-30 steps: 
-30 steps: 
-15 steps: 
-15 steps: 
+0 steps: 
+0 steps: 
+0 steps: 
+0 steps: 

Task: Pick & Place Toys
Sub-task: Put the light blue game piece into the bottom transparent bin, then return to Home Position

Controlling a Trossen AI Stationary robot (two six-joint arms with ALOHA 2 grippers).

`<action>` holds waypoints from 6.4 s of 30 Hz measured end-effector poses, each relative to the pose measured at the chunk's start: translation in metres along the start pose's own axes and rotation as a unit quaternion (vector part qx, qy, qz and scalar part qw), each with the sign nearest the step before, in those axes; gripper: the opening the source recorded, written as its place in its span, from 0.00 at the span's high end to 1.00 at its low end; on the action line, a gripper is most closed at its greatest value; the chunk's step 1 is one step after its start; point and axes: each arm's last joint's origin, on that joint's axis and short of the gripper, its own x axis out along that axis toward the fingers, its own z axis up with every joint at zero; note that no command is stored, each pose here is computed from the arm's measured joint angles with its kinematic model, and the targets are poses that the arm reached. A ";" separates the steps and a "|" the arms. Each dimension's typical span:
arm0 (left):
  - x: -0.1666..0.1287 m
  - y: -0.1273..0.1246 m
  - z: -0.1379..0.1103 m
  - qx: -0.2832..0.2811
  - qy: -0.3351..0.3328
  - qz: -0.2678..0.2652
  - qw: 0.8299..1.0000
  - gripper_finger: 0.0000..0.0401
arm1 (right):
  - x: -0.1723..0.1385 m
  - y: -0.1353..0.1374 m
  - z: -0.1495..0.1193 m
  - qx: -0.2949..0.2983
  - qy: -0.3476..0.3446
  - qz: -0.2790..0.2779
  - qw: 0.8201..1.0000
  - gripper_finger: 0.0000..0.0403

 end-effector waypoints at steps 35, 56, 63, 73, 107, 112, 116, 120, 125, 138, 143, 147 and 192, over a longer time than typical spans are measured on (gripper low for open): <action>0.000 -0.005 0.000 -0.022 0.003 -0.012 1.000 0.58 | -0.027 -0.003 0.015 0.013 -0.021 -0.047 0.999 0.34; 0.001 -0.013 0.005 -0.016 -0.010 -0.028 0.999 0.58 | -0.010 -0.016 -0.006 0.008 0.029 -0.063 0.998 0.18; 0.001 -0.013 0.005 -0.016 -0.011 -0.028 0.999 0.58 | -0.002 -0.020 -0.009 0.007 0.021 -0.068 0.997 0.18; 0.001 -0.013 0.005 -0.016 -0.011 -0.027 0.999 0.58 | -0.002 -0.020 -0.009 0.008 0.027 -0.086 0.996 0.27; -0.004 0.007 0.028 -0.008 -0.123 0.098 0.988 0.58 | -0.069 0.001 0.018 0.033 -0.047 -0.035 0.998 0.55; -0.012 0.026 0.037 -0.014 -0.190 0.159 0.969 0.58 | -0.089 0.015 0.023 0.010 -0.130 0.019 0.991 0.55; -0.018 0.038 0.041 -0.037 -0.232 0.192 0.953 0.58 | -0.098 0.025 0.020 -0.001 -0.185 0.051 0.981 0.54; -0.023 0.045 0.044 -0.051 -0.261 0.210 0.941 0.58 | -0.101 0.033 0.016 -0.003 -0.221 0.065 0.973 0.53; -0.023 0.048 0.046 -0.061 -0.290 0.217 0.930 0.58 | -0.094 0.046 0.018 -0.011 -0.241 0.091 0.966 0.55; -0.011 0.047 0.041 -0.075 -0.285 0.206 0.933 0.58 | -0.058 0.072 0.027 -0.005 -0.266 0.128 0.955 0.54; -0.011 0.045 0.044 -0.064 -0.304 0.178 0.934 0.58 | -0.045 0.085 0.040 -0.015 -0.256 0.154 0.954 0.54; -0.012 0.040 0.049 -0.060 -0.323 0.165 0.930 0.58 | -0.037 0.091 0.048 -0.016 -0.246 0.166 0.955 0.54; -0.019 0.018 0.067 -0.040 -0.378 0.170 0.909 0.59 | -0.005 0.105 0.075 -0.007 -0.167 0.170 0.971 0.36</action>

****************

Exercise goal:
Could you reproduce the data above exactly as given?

Solved problem:
-30 steps: 
-30 steps: 
-15 steps: 
-15 steps: 
+0 steps: 
+0 steps: 
+0 steps: 
+0 steps: 

Task: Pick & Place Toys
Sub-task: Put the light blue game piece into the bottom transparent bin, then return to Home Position

Controlling a Trossen AI Stationary robot (two six-joint arms with ALOHA 2 grippers).

`<action>` holds waypoints from 6.4 s of 30 Hz measured end-effector poses, each relative to the pose measured at the chunk's start: translation in metres along the start pose's own axes and rotation as a unit quaternion (vector part qx, qy, qz and scalar part qw), each with the sign nearest the step before, in those axes; gripper: the opening the source recorded, written as its place in its span, from 0.00 at the span's high end to 1.00 at its low end; on the action line, a gripper is most closed at its greatest value; the chunk's step 1 is one step after its start; point and axes: each arm's last joint's origin, on that joint's axis and short of the gripper, its own x axis out along that axis toward the fingers, its own z axis up with every joint at zero; note that no command is stored, each pose here is computed from the arm's measured joint angles with its kinematic model, and the targets are poses that the arm reached. A ";" separates the steps and a "|" the arms. Each dimension's typical span:
arm0 (left):
  - x: -0.1666..0.1287 m
  - y: -0.1273..0.1246 m
  - z: -0.1379..0.1103 m
  - qx: -0.2832..0.2811
  - qy: -0.3351..0.3328
  - qz: -0.2678..0.2652
  - qw: 0.8299..1.0000
  - gripper_finger: 0.0000..0.0401
arm1 (right):
  - x: -0.1723..0.1385 m
  - y: -0.1353..0.1374 m
  - z: -0.1495..0.1193 m
  - qx: -0.2949..0.2983
  - qy: -0.3476..0.3446
  - qz: -0.2790..0.2779
  - qw: 0.8201..1.0000
  - gripper_finger: 0.0000..0.0403

 end-effector waypoints at steps 35, 56, 63, 73, 107, 112, 116, 120, 125, 138, 143, 147 and 192, over a longer time than typical spans are measured on (gripper low for open): <action>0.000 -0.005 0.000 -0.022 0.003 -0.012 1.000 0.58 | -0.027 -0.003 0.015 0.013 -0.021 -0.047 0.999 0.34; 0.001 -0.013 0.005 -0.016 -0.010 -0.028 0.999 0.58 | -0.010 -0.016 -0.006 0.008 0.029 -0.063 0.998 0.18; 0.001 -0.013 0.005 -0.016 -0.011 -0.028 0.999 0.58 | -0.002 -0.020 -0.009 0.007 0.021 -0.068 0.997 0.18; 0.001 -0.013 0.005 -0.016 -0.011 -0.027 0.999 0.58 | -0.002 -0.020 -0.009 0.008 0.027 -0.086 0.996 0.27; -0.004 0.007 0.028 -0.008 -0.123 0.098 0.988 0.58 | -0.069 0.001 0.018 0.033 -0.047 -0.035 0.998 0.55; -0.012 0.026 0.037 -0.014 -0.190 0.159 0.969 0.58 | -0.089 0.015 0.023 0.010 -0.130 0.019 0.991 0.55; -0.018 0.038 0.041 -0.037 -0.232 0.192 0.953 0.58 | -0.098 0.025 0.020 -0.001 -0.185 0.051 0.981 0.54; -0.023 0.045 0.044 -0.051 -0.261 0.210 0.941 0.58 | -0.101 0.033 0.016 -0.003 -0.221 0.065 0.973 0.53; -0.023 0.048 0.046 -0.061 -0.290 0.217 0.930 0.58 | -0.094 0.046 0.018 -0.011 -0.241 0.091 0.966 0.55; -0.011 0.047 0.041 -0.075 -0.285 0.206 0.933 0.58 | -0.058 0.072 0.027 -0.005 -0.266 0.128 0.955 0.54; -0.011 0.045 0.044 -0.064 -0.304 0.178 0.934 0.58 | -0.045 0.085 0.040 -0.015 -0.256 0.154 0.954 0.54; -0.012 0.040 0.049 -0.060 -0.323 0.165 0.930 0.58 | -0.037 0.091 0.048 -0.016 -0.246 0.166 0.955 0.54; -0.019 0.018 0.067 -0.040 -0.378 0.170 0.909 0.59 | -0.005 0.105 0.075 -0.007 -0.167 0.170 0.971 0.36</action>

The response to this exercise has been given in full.